We started with Jean and Jim [Kropa] and the Minor Brain Injury Support Group in November 1998, under the supervision at that time of Beverly at the Brain Injury Association of Georgia. The name of our group was changed for a more appropriate name, the Mild Brain Injury Support Group, since there is no Minor Brain injury and in this regard neither Mild Brain injury. What the group name means is that our members are apparently functioning pretty well and most of the time have no apparent exterior injuries, but the pains, struggles, injuries . . . are inside.
Often the “outside world” — even friends and relatives — doesn’t recognize or understand our situation, but our peers and caregivers who had the same experience do. So it feels good to be together to share our problems, experiences, information, resources . . . and help each other. This is true for the survivors but also for the caregivers, who are or were also emotionally injured.
Our group attendance is averaging 25 people, but during these past 13 years we have seen several hundreds of Brain Injury Survivors and their caregivers attend our monthly meetings. We supported each other in our fights for recovery and we ALL improved and WERE or will be ABLE TO DO IT.
No two Brain Injuries are the same, but we all have or had a lot of impairments in common and need to go a long way toward improvement and recovery. For some it was relatively fast, for some it took their brains longer to adjust and compensate, but each and every one experienced significant improvement, both survivors and caregivers. Members are coming and going but the group continues its mission and everyone who suffered brain injury, who is a BI caregiver, or who just want to get information about Brain Injury is strongly encouraged to attend our meetings and be an active member and/or supporter of the Brain Injury Association of Georgia and its Support Groups.

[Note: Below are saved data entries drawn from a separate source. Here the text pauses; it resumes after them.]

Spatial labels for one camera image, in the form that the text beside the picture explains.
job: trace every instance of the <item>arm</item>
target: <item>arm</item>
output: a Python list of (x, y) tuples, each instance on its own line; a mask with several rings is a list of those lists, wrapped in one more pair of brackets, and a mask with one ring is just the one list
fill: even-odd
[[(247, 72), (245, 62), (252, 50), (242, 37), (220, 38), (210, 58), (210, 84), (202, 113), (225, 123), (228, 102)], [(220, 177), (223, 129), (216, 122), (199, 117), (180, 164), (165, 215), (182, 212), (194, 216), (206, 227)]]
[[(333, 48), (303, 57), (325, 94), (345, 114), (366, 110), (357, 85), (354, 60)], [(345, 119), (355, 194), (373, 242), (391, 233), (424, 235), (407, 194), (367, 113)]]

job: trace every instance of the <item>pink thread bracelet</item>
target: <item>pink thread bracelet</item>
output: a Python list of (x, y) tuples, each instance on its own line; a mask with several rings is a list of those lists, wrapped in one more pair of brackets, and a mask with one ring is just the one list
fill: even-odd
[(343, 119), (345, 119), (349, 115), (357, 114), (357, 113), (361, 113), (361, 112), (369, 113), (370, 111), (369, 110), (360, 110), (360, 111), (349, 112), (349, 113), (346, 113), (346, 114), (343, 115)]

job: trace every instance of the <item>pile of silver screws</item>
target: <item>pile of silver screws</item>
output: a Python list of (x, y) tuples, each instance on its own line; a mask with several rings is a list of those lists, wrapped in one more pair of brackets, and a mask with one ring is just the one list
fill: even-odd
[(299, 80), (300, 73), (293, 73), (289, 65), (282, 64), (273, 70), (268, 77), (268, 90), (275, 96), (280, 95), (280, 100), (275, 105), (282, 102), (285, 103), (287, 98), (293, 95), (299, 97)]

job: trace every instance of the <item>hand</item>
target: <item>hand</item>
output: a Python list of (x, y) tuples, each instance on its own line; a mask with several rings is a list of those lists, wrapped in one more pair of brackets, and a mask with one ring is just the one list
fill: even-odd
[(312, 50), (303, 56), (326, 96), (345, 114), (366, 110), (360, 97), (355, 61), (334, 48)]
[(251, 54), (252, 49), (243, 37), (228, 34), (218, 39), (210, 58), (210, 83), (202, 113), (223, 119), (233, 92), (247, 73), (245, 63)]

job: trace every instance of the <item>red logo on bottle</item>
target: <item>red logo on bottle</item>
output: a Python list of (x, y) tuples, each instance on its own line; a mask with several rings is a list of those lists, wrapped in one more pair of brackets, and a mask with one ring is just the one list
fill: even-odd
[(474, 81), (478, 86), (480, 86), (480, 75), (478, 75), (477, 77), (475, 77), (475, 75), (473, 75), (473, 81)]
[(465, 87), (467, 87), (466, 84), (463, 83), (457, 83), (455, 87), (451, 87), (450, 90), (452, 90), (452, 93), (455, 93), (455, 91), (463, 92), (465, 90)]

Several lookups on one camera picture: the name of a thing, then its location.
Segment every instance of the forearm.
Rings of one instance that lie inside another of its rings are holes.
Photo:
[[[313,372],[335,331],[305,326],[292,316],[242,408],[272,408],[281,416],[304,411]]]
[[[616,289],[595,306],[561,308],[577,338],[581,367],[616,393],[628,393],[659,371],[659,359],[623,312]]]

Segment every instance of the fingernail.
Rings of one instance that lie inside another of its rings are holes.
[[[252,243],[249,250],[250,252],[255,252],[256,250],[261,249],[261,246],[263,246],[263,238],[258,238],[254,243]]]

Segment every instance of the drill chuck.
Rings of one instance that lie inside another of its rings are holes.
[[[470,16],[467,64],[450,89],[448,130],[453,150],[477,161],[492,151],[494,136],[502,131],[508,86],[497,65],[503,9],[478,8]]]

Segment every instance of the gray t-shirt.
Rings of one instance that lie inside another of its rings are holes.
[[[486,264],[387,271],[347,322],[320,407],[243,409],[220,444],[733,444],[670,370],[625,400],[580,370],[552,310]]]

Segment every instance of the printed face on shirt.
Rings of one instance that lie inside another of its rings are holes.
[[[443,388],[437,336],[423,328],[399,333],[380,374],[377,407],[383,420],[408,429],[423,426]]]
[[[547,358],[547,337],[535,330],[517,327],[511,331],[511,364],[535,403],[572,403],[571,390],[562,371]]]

Another organization very active in the Greater Atlanta area: the Brain Injury Peer Visitor Association®, to which we’ve belonged since 2009. We encourage every Brain Injury survivor and their caregiver to contact the association for help or to help. It is an all-volunteer group made up of Brain Injury Survivors (the “Peers”) and their caregivers, visiting over 15 major hospitals on a daily basis to meet, listen, inform, support, encourage the brain-injured and their families.